* **WHAT TO DO**
Below are the records; collect from them each line containing the string "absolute".

--- START ---

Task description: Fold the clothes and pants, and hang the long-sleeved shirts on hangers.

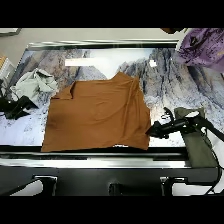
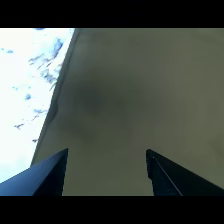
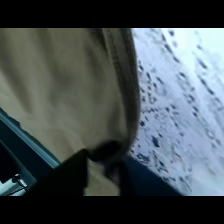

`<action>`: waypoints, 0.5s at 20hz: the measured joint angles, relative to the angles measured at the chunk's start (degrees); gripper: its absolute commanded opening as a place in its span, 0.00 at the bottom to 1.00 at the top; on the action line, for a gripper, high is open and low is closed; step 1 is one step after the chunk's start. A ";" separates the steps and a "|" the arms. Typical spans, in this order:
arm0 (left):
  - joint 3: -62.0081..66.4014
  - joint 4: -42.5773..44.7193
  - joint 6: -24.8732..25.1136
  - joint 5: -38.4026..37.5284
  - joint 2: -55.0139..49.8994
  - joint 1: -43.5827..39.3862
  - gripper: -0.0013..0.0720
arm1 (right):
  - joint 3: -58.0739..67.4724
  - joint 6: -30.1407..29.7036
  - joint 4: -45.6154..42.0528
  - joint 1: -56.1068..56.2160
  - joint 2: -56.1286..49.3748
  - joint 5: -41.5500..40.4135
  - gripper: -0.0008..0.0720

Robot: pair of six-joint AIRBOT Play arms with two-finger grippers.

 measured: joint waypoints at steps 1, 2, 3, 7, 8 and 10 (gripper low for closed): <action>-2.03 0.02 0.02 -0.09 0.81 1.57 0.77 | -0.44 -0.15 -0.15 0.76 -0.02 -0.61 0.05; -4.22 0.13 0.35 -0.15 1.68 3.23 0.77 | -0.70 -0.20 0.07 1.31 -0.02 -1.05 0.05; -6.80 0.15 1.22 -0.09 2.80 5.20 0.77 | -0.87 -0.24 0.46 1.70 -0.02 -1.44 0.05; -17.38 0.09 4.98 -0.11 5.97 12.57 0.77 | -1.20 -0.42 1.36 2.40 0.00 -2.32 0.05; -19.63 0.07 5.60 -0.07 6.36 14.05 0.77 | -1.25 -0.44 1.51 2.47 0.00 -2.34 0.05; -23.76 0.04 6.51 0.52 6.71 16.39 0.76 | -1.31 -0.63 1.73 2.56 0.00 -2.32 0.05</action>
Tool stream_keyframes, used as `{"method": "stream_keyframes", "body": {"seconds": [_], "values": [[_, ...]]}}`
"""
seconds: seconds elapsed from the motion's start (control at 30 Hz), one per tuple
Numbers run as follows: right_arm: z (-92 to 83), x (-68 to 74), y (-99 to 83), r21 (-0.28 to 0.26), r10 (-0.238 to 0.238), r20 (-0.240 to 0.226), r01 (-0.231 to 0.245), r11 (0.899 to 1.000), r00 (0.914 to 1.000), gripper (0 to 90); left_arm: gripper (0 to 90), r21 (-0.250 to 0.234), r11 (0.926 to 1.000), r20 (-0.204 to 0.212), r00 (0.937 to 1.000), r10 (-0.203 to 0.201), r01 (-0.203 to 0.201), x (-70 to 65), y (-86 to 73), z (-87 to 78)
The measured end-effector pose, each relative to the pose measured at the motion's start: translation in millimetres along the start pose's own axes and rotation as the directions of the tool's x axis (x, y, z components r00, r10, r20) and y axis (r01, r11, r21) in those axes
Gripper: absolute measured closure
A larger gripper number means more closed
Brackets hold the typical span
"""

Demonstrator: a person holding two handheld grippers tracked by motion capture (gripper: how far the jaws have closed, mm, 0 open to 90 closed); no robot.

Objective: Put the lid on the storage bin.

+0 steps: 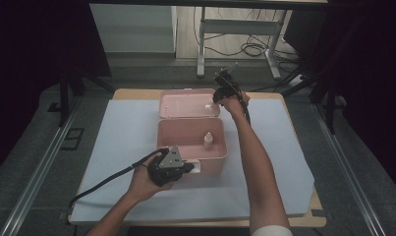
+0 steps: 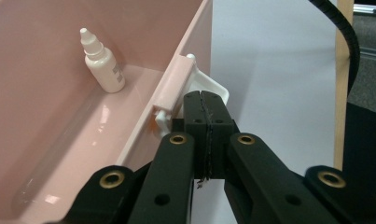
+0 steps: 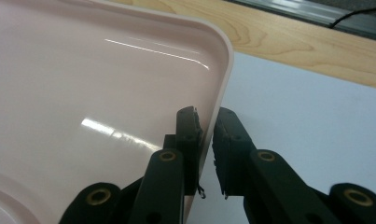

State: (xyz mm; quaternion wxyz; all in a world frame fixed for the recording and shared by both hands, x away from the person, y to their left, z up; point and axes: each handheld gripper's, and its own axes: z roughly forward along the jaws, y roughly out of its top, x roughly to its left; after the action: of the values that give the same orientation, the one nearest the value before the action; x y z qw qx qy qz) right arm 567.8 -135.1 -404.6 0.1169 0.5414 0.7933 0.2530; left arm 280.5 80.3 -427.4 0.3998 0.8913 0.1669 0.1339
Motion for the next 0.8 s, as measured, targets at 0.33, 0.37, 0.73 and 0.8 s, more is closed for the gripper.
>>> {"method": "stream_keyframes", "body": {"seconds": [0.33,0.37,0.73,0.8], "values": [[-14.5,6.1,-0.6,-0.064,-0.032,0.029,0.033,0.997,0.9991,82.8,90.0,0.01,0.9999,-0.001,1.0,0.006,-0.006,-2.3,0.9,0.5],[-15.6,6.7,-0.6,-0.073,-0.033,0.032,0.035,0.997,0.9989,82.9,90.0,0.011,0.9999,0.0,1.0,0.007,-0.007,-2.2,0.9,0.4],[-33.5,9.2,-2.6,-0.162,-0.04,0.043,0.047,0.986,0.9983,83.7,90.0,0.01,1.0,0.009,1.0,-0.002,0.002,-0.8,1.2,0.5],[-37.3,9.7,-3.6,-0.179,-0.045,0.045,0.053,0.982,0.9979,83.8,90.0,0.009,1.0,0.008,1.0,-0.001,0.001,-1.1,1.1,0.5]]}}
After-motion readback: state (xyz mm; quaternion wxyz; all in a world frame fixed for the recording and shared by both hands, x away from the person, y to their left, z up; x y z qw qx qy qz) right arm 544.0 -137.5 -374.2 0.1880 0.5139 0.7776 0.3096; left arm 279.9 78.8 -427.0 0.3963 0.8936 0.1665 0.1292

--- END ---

* **YOUR RESPONSE**
`<action>`: waypoints, 0.5s at 20hz: the measured joint angles, relative to the angles measured at the chunk's start (degrees); gripper: its absolute commanded opening as a place in its span, 0.00 at the bottom to 1.00 at the top; on the action line, for a gripper, high is open and low is closed; step 1 is one step after the chunk's start. A ";" separates the steps and a "|" the arms. Typical spans, in this order:
Gripper: absolute measured closure

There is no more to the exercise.